> **About this exercise**
The line containing "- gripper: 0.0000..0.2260" marks the start; please restate exactly that line and only the lines following it through the end of the material below.

> **Data excerpt**
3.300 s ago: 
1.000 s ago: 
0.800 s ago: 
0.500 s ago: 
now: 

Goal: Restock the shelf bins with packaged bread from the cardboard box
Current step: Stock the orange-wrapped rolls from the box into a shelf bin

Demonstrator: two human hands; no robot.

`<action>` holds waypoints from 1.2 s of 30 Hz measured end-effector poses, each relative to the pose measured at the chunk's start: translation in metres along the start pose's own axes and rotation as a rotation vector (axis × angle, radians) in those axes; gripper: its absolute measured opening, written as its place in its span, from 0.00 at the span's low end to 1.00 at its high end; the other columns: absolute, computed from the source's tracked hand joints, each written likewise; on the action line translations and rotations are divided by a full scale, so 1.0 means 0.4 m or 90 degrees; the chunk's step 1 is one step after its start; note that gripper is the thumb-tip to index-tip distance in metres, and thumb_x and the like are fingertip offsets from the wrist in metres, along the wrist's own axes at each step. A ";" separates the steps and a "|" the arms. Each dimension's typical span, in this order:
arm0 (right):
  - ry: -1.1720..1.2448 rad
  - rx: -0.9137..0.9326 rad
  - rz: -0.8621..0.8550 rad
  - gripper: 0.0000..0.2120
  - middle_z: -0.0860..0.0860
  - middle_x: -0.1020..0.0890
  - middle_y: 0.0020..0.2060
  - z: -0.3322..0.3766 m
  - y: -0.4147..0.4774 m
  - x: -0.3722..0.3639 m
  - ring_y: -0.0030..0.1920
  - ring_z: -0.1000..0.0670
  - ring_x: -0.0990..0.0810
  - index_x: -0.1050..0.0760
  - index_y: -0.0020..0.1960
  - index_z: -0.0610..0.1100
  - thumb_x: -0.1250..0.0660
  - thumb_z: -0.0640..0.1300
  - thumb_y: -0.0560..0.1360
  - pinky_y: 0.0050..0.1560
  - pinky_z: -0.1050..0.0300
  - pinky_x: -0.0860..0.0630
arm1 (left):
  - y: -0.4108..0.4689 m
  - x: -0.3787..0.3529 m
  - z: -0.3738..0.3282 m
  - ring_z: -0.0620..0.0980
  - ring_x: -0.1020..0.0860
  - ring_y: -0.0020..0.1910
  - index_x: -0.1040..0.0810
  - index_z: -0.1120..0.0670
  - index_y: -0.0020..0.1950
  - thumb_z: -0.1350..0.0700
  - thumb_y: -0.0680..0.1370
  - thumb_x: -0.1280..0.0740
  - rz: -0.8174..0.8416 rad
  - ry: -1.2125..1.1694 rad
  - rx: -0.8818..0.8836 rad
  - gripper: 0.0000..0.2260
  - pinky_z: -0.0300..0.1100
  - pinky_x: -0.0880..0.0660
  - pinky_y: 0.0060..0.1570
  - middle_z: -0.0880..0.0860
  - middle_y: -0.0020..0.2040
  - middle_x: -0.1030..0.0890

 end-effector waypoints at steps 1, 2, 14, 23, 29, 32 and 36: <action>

> **Exercise result**
  - gripper: 0.0000..0.2260
  - pinky_z: -0.0300..0.1100
  - pinky_x: -0.0880..0.0660
  - pinky_y: 0.0060..0.1570
  - middle_z: -0.0880..0.0860
  - middle_y: -0.0020..0.2040
  - middle_x: -0.1030..0.0890

 end-effector waypoints at steps 1, 2, 14, 23, 29, 32 and 36: <action>

Nothing remains to add to the output.